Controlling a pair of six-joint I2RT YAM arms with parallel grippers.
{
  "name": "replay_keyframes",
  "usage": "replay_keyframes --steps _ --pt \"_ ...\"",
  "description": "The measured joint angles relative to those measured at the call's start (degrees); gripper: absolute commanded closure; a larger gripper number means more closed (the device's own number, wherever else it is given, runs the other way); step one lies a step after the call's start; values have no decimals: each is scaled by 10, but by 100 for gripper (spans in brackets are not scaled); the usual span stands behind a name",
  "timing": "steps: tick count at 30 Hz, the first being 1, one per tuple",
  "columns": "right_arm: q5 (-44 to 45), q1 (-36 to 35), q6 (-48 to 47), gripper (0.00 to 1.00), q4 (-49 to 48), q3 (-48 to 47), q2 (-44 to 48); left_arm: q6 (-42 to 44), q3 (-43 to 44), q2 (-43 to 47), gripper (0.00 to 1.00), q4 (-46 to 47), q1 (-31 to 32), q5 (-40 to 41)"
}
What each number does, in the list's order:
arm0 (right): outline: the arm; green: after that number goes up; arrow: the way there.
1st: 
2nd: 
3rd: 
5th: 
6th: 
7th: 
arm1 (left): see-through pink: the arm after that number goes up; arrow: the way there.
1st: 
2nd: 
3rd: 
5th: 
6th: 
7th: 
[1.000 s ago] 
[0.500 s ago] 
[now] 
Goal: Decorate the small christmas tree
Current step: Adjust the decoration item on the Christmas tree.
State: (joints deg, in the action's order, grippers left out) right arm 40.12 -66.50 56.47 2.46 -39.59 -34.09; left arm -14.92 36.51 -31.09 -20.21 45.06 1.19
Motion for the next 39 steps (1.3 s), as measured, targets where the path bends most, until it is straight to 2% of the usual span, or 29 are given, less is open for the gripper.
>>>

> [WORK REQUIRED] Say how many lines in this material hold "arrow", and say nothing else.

> [ANSWER TO THIS PROBLEM] 2